◆ **TASK TO CARRY OUT**
Please return, word for word, the line containing "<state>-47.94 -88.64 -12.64" and each line after it through the end of the data below, and nothing else.

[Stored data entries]
====================
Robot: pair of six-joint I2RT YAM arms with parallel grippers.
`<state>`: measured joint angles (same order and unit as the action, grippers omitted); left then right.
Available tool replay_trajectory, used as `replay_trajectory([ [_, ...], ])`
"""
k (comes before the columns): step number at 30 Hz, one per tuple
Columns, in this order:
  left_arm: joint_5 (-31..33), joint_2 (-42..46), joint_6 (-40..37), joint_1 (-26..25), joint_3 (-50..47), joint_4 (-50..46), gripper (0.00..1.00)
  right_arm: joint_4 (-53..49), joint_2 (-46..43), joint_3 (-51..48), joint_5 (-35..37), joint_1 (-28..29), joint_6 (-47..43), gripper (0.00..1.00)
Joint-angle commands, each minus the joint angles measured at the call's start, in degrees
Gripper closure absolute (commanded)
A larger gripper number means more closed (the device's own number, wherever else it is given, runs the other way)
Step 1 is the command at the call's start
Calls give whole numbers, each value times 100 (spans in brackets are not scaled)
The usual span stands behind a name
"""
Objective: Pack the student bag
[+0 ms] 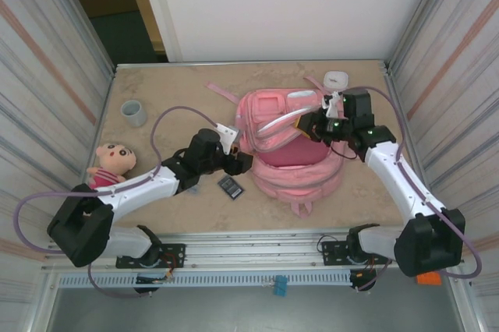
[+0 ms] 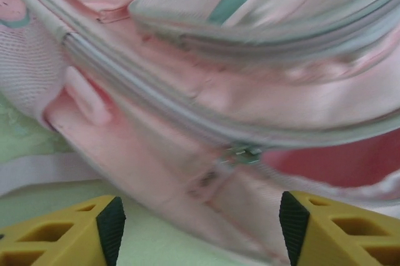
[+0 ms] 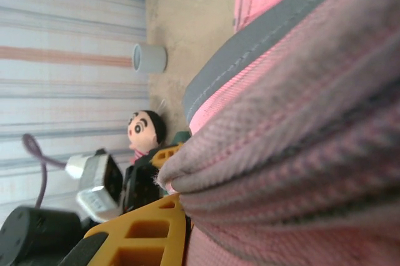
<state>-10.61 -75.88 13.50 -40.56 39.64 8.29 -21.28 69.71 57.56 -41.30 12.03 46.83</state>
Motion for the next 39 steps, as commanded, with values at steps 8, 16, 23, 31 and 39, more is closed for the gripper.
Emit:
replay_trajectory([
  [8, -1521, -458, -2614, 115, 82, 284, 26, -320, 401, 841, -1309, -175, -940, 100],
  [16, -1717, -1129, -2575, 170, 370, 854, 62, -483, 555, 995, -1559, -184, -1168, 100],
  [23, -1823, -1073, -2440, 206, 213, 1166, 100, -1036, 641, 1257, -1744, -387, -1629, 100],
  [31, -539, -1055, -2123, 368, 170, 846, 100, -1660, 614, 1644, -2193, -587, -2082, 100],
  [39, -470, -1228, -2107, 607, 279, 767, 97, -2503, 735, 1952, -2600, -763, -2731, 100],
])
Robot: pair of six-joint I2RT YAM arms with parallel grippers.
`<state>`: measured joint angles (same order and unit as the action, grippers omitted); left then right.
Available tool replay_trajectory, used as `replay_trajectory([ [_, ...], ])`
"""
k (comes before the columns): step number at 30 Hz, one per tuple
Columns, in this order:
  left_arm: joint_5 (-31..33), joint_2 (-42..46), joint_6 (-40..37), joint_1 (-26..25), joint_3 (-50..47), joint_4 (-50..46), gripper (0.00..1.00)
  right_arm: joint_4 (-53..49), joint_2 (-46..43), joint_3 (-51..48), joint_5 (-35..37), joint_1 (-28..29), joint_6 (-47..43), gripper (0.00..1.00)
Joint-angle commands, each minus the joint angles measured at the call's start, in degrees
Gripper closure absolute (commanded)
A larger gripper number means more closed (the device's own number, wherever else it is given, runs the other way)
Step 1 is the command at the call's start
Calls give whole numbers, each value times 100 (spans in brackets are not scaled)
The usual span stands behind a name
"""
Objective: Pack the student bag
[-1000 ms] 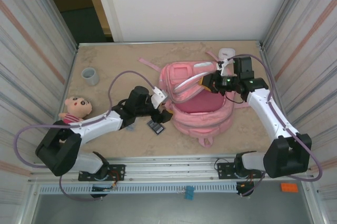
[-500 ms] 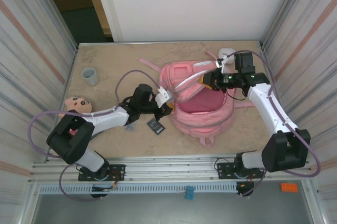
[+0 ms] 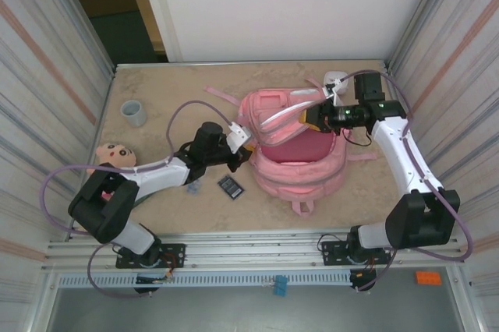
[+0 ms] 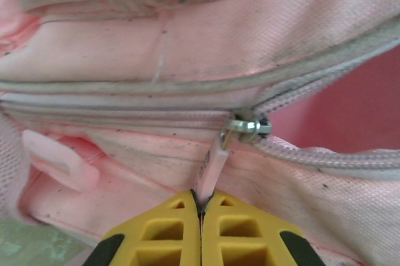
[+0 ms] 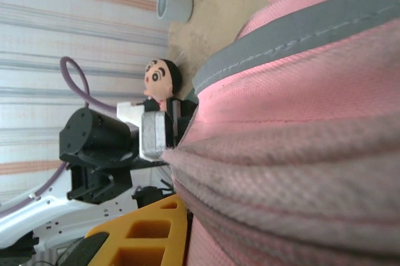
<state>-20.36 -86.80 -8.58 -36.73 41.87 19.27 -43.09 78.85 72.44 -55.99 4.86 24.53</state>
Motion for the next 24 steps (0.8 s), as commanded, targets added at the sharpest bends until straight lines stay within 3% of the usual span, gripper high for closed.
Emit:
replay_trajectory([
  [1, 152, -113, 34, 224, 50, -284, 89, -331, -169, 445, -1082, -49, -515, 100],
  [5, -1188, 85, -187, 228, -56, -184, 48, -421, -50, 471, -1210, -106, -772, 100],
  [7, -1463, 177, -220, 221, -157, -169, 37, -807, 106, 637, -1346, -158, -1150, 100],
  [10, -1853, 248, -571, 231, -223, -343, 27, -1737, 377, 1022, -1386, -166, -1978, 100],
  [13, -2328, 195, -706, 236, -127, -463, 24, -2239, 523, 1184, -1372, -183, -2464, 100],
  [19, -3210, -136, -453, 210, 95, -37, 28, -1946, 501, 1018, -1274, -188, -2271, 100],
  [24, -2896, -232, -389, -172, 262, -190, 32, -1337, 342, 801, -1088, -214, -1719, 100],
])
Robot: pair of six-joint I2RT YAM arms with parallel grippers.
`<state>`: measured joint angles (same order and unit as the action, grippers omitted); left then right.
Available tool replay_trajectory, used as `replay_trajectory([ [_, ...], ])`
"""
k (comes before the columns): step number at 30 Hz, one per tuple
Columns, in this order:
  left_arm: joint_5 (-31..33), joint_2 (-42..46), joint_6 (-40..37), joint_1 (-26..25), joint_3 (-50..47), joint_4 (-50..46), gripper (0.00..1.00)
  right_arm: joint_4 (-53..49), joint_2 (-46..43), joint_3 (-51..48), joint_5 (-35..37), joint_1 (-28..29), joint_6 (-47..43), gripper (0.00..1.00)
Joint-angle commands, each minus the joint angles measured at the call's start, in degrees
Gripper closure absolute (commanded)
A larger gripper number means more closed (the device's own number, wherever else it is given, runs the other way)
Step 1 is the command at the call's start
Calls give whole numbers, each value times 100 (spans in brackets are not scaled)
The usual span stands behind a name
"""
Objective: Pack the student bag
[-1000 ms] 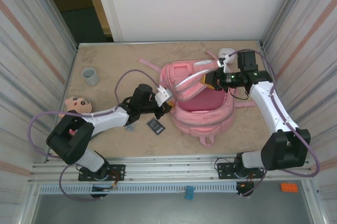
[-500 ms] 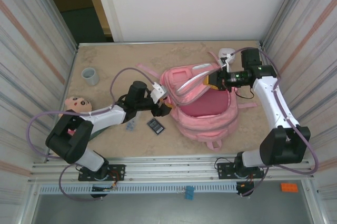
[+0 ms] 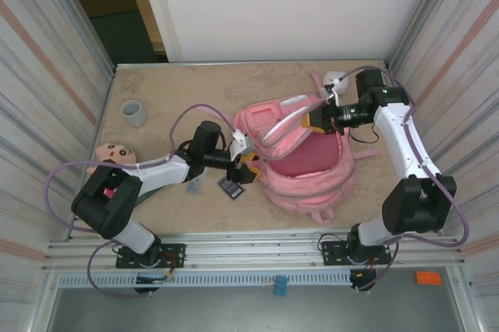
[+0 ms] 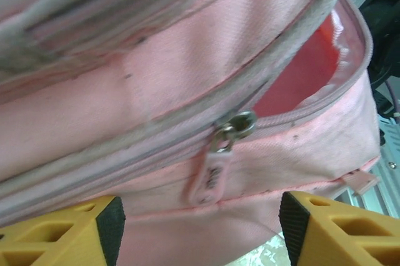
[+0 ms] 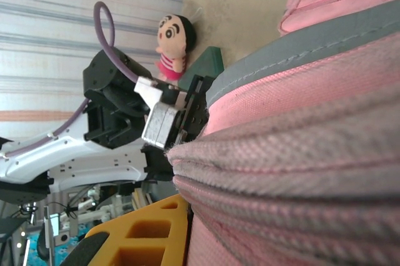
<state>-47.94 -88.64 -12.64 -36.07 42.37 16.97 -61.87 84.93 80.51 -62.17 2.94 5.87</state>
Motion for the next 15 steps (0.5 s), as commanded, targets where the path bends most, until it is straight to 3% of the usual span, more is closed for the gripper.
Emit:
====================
◆ **EXERCISE RESULT**
<state>-47.94 -88.64 -12.64 -36.07 42.37 16.97 -61.87 84.93 80.51 -62.17 2.94 5.87</state>
Motion for the next 15 steps (0.5 s), as commanded, targets where the path bends most, until it is straight to 3% of the usual span, more is closed for the gripper.
Emit:

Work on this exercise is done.